Masalah ini jelas bisa memicu kecelakaan. Dalam buku Hiruk Pikuk Bersepeda Motor (Edo Rusdyanto:2010) disebutkan, 59,52 persen dari 471.564 kecelakaan lalu lintas tahun 2009 disebabkan sepeda motor. Berdasarkan data Polda Metro Jaya, sedikitnya 3 orang tewas setiap hari akibat kecelakaan sepeda motor di Jakarta pada 2008-2009.
Alfred mengatakan, pengendara sepeda motor adalah pelanggar aturan lalu lintas terbanyak berdasarkan laporan warga yang masuk melalui media sosial. Uniknya, dalam sejumlah kesempatan, para pelanggar aturan lalu lintas tersebut sering lebih galak ketimbang pejalan kaki.
”Dalam suatu kesempatan, seorang rekan kami bahkan pernah dilabrak dan ditampar saat mengingatkan pengendara motor yang melanggar. Mereka bilang, ’memangnya situ polisi?’ Padahal, untuk mengingatkan saja, kan, tidak harus jadi polisi,” ujarnya.
Minimnya penegakan hukum membuat para pengendara sepeda motor tetap percaya diri melaju di trotoar. Entah karena menghindari kemacetan lalu lintas ataupun melawan arah untuk mencari jalan pintas.
Mengabaikan rambu lalu lintas
Di sepanjang trotoar Jalan MH Thamrin, tempat keluarga Hinto terserempet motor, trotoar dipakai pengemudi ojek daring untuk parkir sepeda motor mereka. Rambu larangan parkir yang terpasang di trotoar tak ubahnya hiasan belaka.
Praktisi keamanan berkendara sekaligus pendiri Jakarta Defensive Driving Consulting, Jusri Pulubuhu, mengatakan, pelanggaran pengendara sepeda motor seolah menjadi lumrah karena dilakukan beramai-ramai. ”Hal yang lebih parah lagi, ketidaktahuan warga kadang menurun ke anak mereka dengan cara-cara simpel. Seperti saat warga mengajak anak mereka parkir di trotoar.
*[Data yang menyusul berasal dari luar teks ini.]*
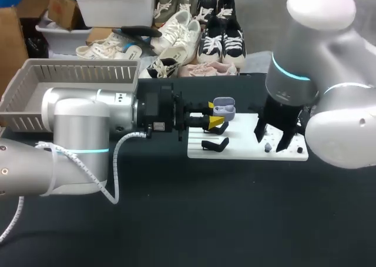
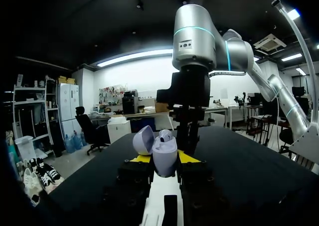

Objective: Pick up each earbud case from the left stands, insert the matching earbuds, close the lid, and place the case in the box.

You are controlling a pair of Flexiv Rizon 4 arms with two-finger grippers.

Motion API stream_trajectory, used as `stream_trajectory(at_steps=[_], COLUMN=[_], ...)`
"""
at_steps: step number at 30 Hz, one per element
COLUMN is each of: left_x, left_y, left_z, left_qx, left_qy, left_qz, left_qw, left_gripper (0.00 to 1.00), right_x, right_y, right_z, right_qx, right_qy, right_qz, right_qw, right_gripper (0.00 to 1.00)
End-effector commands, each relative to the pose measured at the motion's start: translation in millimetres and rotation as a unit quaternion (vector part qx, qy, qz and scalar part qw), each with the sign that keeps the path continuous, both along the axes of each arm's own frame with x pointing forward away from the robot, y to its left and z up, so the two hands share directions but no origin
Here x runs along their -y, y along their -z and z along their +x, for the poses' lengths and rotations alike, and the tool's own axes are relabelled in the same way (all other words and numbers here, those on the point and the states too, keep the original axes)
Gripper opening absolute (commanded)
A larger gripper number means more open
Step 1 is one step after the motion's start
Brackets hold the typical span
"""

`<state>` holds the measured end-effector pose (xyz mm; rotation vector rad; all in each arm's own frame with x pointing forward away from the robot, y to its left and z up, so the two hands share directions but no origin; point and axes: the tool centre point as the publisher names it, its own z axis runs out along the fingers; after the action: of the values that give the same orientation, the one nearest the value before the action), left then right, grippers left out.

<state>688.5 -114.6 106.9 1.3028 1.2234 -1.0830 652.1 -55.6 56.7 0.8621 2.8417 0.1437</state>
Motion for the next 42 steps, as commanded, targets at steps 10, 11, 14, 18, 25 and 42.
stream_trajectory(at_steps=[10, 11, 14, 18, 25, 42], left_x=[0.4, 0.4, 0.4, 0.4, 0.4, 0.4], left_y=[0.6, 0.6, 0.6, 0.6, 0.6, 0.6], left_z=[-0.6, -0.6, -0.6, -0.6, -0.6, -0.6], left_qx=[0.001, 0.001, 0.001, 0.001, 0.001, 0.001], left_qy=[-0.002, -0.002, -0.002, -0.002, -0.002, -0.002], left_qz=[-0.001, -0.001, -0.001, -0.001, -0.001, -0.001], left_qw=[1.000, 1.000, 1.000, 1.000, 1.000, 1.000], left_gripper=[0.00, 0.00, 0.00, 0.00, 0.00, 0.00], right_x=[3.7, 3.7, 3.3, 3.2, 1.0, 2.4], right_y=[15.5, 15.9, 18.9, 21.1, 24.1, 30.3], right_z=[3.8, 4.2, 6.7, 9.4, 12.1, 16.2], right_qx=[0.033, 0.033, 0.033, 0.033, 0.031, 0.028], right_qy=[0.000, -0.001, -0.003, -0.004, -0.015, -0.012], right_qz=[0.012, 0.012, 0.014, 0.016, 0.016, 0.013], right_qw=[0.999, 0.999, 0.999, 0.999, 0.999, 0.999], right_gripper=[0.45, 0.45, 0.44, 0.42, 0.41, 0.34])
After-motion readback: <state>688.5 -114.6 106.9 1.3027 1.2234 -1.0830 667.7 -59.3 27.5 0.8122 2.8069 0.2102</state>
Anak mereka nantinya menganggap bahwa parkir di trotoar itu lumrah,” kata Jusri.
Mengutip ”Transportation Research: Traffic Psychology and Behaviour", fenomena pengendara sepeda motor bersinggungan dengan teori kaca depan atau windshield perspective. Birgitta Gatersleben, Niamh Murtagh, dan Emma White, peneliti dalam studi ini, menyebutkan, dengan seseorang melihat segala fenomena di atas kendaraan, terutama dalam penelitian ini adalah mobil, maka seseorang memiliki perspektif yang lebih sempit, yakni sebatas penglihatan di dalam kendaraan saja.
Menumbuhkan empati
Sosiolog Universitas Indonesia, Imam Prasodjo, mengatakan, esensi dari teori itu sebenarnya lebih kepada egoisme pengendara. Titik berat permasalahan pengendara bermotor di jalan raya adalah soal menumbuhkan empati.
”Semua awalnya berasal dari faktor internal seseorang. Pengendara itu tidak punya empati terhadap pejalan kaki, padahal mereka sama-sama masyarakat di Ibu Kota,” tuturnya.
Imam menambahkan, kurangnya empati pengendara sepeda motor juga diiringi dengan lemahnya sanksi sosial dan sanksi hukum. Menurut dia, tidak banyak pelanggaran yang dijatuhkan kepada para pelanggar lalu lintas.
”Kasus pelanggaran lalu lintas semestinya diganjar dengan dua sanksi, yakni sanksi hukum dan sanksi sosial. Sanksi hukum dari kepolisian harus tegas. Di lain sisi juga harus ada sanksi sosial, misalnya, si pelanggar diberi stigma secara sosial sehingga merasa jera,” ujar Imam.
Sudah sepatutnya semua orang mematuhi peraturan yang berlaku, termasuk berperilaku tertib lalu lintas demi kenyamanan bersama.